Scan the data that follows and count the lines with the string "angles"; answer with the count alone.

DATA PROVIDED
┌────────

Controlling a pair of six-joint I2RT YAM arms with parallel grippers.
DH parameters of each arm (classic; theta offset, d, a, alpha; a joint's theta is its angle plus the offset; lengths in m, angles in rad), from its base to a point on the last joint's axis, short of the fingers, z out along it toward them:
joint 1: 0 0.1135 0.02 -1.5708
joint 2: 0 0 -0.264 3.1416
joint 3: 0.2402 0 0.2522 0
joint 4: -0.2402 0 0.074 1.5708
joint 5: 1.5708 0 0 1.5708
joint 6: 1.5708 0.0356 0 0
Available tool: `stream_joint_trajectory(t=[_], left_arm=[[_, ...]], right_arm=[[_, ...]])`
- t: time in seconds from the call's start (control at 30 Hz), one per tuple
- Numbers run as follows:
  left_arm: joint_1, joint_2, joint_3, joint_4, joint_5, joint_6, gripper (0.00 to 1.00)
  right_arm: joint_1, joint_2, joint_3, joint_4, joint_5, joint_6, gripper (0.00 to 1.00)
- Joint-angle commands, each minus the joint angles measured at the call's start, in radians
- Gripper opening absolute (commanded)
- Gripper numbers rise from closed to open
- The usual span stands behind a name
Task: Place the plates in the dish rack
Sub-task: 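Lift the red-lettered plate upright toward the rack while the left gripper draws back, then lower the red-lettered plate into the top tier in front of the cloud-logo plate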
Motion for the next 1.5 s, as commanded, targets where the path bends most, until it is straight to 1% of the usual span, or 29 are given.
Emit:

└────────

TASK SOLUTION
2